TASK ITEM »
Go through the records and copy each line where the word "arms" occurs.

DATA FOR PROCESSING »
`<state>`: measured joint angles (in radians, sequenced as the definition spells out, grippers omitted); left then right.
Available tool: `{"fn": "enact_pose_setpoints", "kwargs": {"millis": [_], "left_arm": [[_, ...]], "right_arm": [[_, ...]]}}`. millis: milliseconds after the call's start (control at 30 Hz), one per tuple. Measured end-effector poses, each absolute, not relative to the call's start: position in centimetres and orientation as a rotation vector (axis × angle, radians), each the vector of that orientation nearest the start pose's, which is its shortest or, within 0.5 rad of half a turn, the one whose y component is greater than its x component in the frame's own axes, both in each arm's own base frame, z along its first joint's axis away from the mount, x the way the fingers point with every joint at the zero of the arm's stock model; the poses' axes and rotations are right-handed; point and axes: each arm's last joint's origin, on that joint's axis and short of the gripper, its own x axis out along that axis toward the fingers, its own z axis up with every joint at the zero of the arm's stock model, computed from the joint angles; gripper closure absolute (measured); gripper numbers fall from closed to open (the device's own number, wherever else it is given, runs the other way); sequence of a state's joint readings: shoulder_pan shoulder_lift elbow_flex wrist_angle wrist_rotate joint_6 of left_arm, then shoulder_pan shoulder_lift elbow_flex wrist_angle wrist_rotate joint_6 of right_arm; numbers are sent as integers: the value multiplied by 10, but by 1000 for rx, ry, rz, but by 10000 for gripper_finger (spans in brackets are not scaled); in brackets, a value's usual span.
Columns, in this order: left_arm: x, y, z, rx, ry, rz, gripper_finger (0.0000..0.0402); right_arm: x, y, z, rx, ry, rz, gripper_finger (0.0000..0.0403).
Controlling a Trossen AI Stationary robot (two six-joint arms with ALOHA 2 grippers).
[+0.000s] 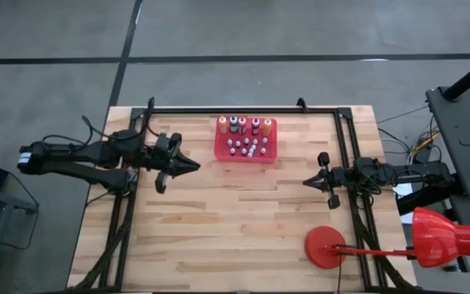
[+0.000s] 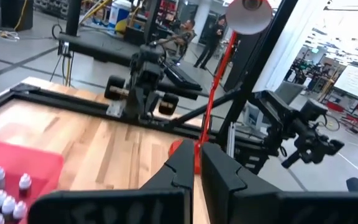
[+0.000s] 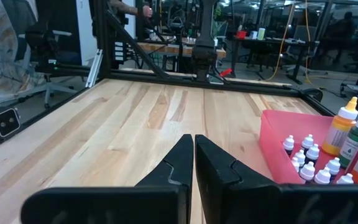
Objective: Pick & Place food coloring
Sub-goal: Return to Home Position
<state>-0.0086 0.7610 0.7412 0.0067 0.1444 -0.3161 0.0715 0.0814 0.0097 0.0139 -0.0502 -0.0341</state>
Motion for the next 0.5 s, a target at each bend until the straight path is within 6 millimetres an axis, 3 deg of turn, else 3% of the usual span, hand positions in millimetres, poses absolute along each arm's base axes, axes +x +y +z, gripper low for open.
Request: {"fn": "enact_pose_setpoints", "kwargs": {"millis": [200,500], "left_arm": [[155,-6,316,-316,30,-156,401],[131,-6,302,-257,-39,-167,401]], "right_arm": [[102,9,162,-37,56,123,394],[102,9,162,-37,56,122,394]]}}
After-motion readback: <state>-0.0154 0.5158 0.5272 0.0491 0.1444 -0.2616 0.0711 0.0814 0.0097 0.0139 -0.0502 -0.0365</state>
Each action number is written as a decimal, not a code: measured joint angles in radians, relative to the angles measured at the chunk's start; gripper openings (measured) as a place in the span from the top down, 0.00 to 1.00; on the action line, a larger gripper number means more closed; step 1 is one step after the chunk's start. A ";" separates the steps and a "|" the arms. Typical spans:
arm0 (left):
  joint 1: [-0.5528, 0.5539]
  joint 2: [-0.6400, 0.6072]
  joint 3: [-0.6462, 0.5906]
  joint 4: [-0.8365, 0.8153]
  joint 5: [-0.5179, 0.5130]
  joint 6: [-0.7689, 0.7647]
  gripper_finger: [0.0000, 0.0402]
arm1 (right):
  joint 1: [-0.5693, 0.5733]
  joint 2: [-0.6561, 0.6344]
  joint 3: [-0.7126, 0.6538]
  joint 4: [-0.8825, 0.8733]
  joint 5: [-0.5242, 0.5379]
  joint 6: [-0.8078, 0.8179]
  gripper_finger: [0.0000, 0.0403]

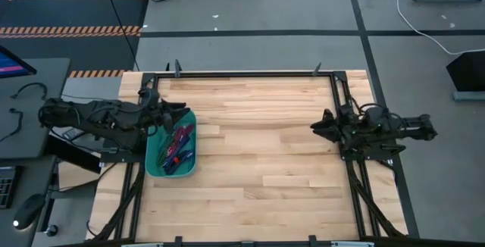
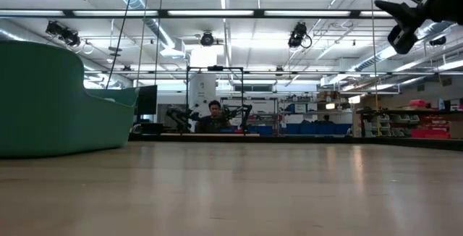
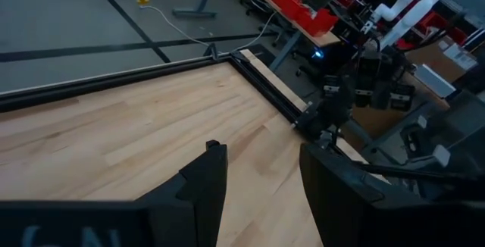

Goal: Pick and place USB-C Cables
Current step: Return to Home Position

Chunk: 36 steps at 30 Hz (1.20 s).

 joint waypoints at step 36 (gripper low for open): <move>0.151 -0.102 -0.251 0.257 0.201 0.407 0.98 | -0.097 0.020 -0.188 0.108 0.040 -0.261 0.91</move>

EXERCISE SOLUTION »
Controlling a Trossen AI Stationary robot (two six-joint arms with ALOHA 2 grippers).
Each action number is written as a decimal, not a code: measured joint angles in radians, relative to the angles measured at the chunk's start; gripper openings (measured) as a place in the span from the top down, 0.00 to 1.00; on the action line, a larger gripper number means more closed; step 1 is one step after the chunk's start. A ";" separates the steps and a "|" the arms. Typical spans:

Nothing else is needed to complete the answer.